◆ **TASK**: Scan the data. Collect each line that contains the word "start".

◆ **DATASET CONTENT**:
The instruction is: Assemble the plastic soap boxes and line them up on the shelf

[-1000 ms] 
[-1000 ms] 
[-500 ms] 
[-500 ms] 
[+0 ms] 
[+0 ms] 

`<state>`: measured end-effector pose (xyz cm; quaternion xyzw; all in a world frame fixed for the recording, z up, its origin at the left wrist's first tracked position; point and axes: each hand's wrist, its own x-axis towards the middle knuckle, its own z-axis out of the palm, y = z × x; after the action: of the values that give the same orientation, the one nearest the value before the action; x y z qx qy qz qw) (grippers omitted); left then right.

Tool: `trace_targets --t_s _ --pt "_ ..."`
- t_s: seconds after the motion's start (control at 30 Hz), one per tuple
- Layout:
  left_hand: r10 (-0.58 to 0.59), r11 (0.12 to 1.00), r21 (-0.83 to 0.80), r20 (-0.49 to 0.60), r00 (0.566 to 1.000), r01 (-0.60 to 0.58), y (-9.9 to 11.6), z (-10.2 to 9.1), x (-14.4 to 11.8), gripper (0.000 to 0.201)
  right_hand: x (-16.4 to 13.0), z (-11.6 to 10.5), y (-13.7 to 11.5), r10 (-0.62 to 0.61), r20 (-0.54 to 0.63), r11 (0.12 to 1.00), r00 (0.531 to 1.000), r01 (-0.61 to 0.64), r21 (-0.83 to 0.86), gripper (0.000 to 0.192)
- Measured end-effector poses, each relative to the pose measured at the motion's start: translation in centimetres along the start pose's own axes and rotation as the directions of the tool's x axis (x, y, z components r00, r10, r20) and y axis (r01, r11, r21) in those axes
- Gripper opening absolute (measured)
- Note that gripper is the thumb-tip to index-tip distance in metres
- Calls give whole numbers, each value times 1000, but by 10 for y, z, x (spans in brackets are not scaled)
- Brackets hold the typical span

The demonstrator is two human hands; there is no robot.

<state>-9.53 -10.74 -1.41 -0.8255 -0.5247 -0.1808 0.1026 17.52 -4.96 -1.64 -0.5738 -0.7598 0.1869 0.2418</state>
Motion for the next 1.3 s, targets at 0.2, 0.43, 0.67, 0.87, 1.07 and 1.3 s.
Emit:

◆ **ANSWER FOR THE TASK**:
- t_s: seconds after the motion's start (control at 30 Hz), one per tuple
- Measured end-effector poses, each relative to the pose measured at the motion's start: translation in centimetres along the start pose's own axes and rotation as the directions of the tool's x axis (x, y, z components r00, r10, r20) and y axis (r01, r11, r21) in those axes

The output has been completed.